→ **Task requirements**: For each line below, write it out exactly as it appears.

→ **Entries provided**:
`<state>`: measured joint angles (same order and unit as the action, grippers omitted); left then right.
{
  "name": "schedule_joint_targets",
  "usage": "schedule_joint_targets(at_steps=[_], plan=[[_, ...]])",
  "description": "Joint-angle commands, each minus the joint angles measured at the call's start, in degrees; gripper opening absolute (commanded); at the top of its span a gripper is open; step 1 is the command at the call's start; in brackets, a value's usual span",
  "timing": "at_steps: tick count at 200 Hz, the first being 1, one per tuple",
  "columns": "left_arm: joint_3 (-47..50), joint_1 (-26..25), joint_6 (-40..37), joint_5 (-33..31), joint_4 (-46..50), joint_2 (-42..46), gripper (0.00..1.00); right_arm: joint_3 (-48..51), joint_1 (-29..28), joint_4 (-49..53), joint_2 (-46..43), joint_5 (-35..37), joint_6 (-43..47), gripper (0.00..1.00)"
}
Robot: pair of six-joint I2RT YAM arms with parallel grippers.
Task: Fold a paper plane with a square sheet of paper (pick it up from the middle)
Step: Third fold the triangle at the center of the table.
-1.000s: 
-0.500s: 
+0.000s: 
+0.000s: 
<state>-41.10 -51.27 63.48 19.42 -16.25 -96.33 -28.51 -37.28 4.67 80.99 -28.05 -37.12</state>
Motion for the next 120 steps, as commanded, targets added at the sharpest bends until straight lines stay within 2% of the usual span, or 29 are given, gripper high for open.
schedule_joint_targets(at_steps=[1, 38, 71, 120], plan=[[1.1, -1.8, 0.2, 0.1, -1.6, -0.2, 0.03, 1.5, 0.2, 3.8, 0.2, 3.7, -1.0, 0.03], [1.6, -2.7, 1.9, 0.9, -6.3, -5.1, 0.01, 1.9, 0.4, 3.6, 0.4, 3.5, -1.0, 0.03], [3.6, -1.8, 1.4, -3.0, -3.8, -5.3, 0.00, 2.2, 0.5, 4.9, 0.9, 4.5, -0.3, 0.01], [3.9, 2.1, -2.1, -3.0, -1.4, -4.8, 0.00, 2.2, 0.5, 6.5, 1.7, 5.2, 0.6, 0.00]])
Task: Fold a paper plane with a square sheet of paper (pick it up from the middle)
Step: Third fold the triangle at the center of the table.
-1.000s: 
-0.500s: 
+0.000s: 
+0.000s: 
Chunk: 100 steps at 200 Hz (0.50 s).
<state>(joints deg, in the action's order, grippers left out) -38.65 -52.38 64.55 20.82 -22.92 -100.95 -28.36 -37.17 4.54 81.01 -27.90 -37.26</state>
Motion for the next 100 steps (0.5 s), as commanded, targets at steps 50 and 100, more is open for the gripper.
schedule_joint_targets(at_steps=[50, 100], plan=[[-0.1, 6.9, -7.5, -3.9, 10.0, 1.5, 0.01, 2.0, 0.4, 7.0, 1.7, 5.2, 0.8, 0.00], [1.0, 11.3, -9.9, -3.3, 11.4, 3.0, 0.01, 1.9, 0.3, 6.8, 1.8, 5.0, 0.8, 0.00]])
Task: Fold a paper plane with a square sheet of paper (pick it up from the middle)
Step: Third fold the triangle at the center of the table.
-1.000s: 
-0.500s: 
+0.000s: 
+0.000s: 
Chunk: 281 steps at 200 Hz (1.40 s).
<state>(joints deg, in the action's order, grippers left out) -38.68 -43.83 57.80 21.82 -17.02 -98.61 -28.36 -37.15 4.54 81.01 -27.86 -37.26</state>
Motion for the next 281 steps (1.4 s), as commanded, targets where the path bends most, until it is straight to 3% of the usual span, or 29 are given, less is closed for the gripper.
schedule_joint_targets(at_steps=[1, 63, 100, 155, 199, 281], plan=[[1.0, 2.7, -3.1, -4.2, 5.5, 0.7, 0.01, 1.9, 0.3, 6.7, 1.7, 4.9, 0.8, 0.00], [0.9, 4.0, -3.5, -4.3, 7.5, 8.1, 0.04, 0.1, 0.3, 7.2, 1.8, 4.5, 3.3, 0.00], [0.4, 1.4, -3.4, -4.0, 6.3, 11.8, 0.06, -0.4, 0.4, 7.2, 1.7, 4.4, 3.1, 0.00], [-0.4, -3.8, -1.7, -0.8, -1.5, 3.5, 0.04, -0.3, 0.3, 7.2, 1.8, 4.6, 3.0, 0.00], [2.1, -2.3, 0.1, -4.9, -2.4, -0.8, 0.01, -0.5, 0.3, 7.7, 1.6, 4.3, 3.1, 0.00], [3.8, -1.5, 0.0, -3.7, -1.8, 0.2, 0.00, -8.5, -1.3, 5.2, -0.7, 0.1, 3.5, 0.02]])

→ **Task output**:
`<state>`: measured joint angles (same order and unit as the action, grippers omitted); left then right.
{
  "name": "schedule_joint_targets",
  "usage": "schedule_joint_targets(at_steps=[_], plan=[[_, ...]])",
  "description": "Joint-angle commands, each minus the joint angles measured at the call's start, in degrees; gripper opening absolute (commanded); at the top of its span a gripper is open; step 1 is the command at the call's start; in brackets, a value's usual span",
  "timing": "at_steps: tick count at 200 Hz, the first being 1, one per tuple",
  "columns": "left_arm: joint_3 (-47..50), joint_1 (-26..25), joint_6 (-40..37), joint_5 (-33..31), joint_4 (-46..50), joint_2 (-42..46), gripper (0.00..1.00); right_arm: joint_3 (-48..51), joint_1 (-29..28), joint_4 (-49..53), joint_2 (-46..43), joint_5 (-35..37), joint_6 (-43..47), gripper (0.00..1.00)"
}
Robot: pair of six-joint I2RT YAM arms with parallel grippers.
Task: Fold a paper plane with a square sheet of paper (pick it up from the middle)
Step: Third fold the triangle at the center of the table.
-1.000s: 
-0.500s: 
+0.000s: 
+0.000s: 
<state>-41.10 -51.27 63.48 19.42 -16.25 -96.33 -28.51 -37.28 4.67 80.99 -28.05 -37.12</state>
Motion for the next 120 steps, as commanded, targets added at the sharpest bends until straight lines stay within 2% of the usual span, or 29 are given, gripper high for open.
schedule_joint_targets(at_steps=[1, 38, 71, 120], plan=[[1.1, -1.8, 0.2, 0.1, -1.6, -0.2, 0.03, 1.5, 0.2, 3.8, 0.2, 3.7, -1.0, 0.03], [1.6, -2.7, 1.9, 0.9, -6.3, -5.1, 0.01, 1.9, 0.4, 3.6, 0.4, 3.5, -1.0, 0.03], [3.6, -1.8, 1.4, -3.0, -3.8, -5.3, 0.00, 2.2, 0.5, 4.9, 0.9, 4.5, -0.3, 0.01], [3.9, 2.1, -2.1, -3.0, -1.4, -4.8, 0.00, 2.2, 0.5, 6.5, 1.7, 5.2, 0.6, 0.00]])
Task: Fold a paper plane with a square sheet of paper (pick it up from the middle)
Step: Third fold the triangle at the center of the table.
-1.000s: 
-0.500s: 
+0.000s: 
+0.000s: 
Chunk: 100 steps at 200 Hz (0.50 s).
<state>(joints deg, in the action's order, grippers left out) -38.65 -52.38 64.55 20.82 -22.92 -100.95 -28.36 -37.17 4.54 81.01 -27.90 -37.26</state>
Motion for the next 100 steps (0.5 s), as commanded, targets at steps 50 and 100, more is open for the gripper.
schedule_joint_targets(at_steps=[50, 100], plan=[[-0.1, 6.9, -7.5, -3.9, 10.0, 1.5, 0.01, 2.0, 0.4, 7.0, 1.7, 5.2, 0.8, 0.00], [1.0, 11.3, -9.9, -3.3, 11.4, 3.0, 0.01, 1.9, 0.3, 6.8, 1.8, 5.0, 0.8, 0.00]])
Task: Fold a paper plane with a square sheet of paper (pick it up from the middle)
Step: Third fold the triangle at the center of the table.
-1.000s: 
-0.500s: 
+0.000s: 
+0.000s: 
Chunk: 281 steps at 200 Hz (1.40 s).
<state>(joints deg, in the action's order, grippers left out) -38.68 -43.83 57.80 21.82 -17.02 -98.61 -28.36 -37.15 4.54 81.01 -27.86 -37.26</state>
Motion for the next 281 steps (1.4 s), as commanded, targets where the path bends most, until it is straight to 3% of the usual span, or 29 are given, less is closed for the gripper.
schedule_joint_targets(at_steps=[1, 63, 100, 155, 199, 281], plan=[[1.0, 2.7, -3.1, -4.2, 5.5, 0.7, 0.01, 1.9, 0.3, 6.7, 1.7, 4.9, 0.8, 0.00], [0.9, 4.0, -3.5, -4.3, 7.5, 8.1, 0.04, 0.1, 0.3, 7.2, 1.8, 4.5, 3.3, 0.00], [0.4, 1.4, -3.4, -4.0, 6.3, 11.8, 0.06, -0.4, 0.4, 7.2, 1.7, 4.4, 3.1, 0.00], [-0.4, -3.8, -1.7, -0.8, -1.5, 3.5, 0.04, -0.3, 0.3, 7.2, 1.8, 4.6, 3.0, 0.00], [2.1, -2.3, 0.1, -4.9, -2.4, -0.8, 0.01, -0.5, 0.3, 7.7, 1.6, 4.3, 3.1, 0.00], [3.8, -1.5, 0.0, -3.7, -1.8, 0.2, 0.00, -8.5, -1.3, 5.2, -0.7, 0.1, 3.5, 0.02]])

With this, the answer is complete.